UIowa Student Orgs Renamed to Fit What They Actually Are
New to campus and still looking for a way to get involved? Chances are Iowa has a club for you! Whether you’re into popping other people’s back zits, talking about your attraction to deli meat, or anything in between, you can find like-minded individuals in one of Iowa’s many student organizations! The Black Sheep has compiled the true names of some of Iowa’s most popular clubs to give you a better understanding of what you’re signing up for:
8.) Fight Inclined Student Thespians: “Cool LARPing Club”:
Every kid wants to get to college and be the hottest thespian on the dorm floor. No one likes a thespian who doesn’t know his way around a sword. If you want to bring some action to your theatrical endeavors, Fight Inclined Student Thespians will help you learn how to break hearts, but not bones. These are the sexiest swordsmen on campus, and if you need to step up your Live Action Role Play abilities, this student org will get you connected with the top guns on campus.
7.) Golden Key International Honors Society: “I Paid for a Resume Builder Club”:
If you give the Golden Key Society $40, they’ll give you a t-shirt to sleep in and a bumper sticker to throw on the back of your mom’s Toyota Sienna. Other than getting slightly above average grades, the only qualification for this club is that you never attend meetings and immediately forget that you joined. It would ruin the whole reputation if members expected an actual experience from this organization.
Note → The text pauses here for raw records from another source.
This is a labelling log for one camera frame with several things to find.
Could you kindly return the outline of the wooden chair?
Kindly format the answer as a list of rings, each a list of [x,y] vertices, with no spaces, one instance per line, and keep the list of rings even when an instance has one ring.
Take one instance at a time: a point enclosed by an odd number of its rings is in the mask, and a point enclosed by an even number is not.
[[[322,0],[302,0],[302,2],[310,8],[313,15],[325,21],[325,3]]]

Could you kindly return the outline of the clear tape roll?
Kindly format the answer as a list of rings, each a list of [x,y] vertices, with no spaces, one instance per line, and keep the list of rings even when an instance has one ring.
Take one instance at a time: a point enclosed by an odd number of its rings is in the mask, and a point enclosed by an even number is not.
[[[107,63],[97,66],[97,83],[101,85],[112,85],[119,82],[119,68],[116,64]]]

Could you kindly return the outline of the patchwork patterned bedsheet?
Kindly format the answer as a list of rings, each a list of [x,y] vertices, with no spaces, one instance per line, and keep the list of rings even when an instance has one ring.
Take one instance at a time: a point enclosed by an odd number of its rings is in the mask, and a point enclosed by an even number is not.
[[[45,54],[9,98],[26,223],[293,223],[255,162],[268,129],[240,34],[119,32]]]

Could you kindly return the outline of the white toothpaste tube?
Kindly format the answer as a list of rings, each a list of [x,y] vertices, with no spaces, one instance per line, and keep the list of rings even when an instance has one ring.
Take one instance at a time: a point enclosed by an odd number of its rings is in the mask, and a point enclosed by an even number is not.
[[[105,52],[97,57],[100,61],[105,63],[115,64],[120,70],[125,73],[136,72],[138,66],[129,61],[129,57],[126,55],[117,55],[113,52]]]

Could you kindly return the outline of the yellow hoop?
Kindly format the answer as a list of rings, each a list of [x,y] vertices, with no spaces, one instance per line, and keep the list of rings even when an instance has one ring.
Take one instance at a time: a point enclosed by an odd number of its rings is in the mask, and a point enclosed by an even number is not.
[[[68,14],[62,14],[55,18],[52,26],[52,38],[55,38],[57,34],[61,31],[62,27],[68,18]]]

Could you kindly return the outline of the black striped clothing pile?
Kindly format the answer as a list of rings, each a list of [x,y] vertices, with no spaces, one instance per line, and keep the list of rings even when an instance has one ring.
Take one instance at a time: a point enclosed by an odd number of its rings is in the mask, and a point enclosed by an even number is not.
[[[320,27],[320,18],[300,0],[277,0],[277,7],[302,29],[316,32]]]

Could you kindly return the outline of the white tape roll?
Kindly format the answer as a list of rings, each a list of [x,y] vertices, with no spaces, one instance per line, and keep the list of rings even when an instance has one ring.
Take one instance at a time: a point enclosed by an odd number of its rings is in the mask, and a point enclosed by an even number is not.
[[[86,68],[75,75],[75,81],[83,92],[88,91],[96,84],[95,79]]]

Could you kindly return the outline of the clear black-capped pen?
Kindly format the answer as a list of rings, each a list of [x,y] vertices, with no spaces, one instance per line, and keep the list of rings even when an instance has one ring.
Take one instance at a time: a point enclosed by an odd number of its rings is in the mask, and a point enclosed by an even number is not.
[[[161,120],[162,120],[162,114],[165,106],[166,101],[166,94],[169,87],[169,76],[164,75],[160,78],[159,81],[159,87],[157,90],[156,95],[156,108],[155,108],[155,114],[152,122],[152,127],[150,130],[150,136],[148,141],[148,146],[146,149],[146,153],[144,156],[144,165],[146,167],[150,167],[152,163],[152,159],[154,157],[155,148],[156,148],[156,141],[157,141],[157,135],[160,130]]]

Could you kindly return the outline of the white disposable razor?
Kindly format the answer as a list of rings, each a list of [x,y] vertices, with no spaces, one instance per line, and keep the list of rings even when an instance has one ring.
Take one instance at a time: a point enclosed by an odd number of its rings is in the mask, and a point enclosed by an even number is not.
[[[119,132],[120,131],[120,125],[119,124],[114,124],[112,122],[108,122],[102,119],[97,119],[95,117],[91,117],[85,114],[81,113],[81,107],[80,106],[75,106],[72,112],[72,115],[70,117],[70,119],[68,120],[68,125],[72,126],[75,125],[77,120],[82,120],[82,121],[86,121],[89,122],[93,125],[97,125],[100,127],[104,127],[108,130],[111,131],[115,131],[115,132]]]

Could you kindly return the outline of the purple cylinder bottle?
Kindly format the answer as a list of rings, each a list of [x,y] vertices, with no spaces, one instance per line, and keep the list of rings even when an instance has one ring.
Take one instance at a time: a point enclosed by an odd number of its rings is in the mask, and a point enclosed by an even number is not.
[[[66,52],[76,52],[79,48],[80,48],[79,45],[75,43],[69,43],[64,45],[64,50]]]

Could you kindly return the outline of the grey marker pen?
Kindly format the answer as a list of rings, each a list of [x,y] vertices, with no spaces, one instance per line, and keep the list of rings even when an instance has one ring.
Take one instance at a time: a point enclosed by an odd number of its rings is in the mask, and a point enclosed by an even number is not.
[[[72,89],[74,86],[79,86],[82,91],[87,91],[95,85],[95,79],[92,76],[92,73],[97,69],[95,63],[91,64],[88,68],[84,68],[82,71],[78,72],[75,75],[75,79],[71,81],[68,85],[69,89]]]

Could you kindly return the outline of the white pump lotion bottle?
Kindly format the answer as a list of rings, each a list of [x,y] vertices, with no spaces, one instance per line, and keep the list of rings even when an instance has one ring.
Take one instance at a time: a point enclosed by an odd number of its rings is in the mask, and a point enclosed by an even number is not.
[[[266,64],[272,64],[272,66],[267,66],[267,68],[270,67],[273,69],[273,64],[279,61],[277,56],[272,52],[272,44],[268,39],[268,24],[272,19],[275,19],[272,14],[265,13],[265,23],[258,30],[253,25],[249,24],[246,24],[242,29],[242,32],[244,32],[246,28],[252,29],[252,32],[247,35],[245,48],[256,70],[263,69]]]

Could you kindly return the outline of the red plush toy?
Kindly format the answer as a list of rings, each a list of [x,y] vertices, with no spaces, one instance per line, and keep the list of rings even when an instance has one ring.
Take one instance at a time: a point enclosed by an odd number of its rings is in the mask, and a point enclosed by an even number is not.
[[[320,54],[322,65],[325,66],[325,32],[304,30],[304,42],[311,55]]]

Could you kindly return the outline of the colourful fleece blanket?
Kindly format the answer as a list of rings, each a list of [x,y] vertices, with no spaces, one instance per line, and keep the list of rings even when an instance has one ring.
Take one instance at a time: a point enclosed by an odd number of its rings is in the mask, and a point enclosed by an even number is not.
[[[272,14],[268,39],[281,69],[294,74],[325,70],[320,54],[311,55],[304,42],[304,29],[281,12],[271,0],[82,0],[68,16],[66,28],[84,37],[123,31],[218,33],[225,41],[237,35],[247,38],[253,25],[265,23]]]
6.) HackIowa: “Trying to Break the Code to The Matrix Club”:
Do you believe that the university ideal is conspiring against the malleable intellectual minds of the student population? Would you love to end the overly righteous standardization of academic and social hierarchies that create binary forces within society that are comparable to a computer code? Do you believe you have the key to liberating the mechanized population of this student body? Join up.
5.) Anime and Manga Club: “Is it Normal to Be Sexually Attracted to Cartoons? Club”:
One of the greatest parts about being on a big campus is that there’s always someone you can relate to. If the big eyes and voluptuous bodies of Japanese cartoons maybe get you a little riled up, or if you find yourself a bit heated during those comic book sex scenes, this is a great club where you can express your true feelings.
4.) Iowa Student Bar Association: “Not That Kind of Bar Association”:
The members of this organization may be drinking students with a law problem, but the focus of the organization is on the exam kind of bar, not The Union kind. So if you used a 24-year-old ID with someone else’s face on it to get into the latter last Thursday, you should probably steer clear.
3.) U of I Juggalos: “Not That Kind of Juggalo Club”:
To clarify: a Juggalo (or Jugalette) is a person who considers themselves a fan of Psychopathic Records hip hop groups, specifically the band Insane Clown Posse. Popular Juggalo songs include “Juggalo Homies,” “Juggalo Anthem,” “Piggy Pie,” and “Dead Body Man.” U of I Juggalos, though, is an organization for fans of circus arts, and more particularly, of juggling. Sorry.
2.) U of I Ski and Snowboard Club: “We Smoke Weed Outside Club”:
While Iowa does boast some of the country’s most scenic and demanding ski hills, Iowa’s student organization dedicated to snow sports likes to take a mellower approach. Very beginner friendly, this club will go over the basics of skiing (the gnar and the bar) while smoking some fat doobies out in nature.
1.) UI Vegan Society: “We Smoke Weed Inside Club”:
Kale got you down? Sick of all those chickpeas? The UI Vegan Society, also known as Veg UI, is here to help you “veg out bro” and learn to enjoy the delicacies that a vegan diet can offer. A kitchen full of green looks a lot better when you’ve got lungs full of green, so this club is perfect for the hungry humanitarian who just wants their salad to taste a little better.
There’s a place for everyone at the University of Iowa; whether it’s skillfully thrusting a fake sword at your thespian pal or tossing a bowling pin to a fellow Juggalo. Wherever you find yourself, just know that The Black Sheep will be here to mock you for it.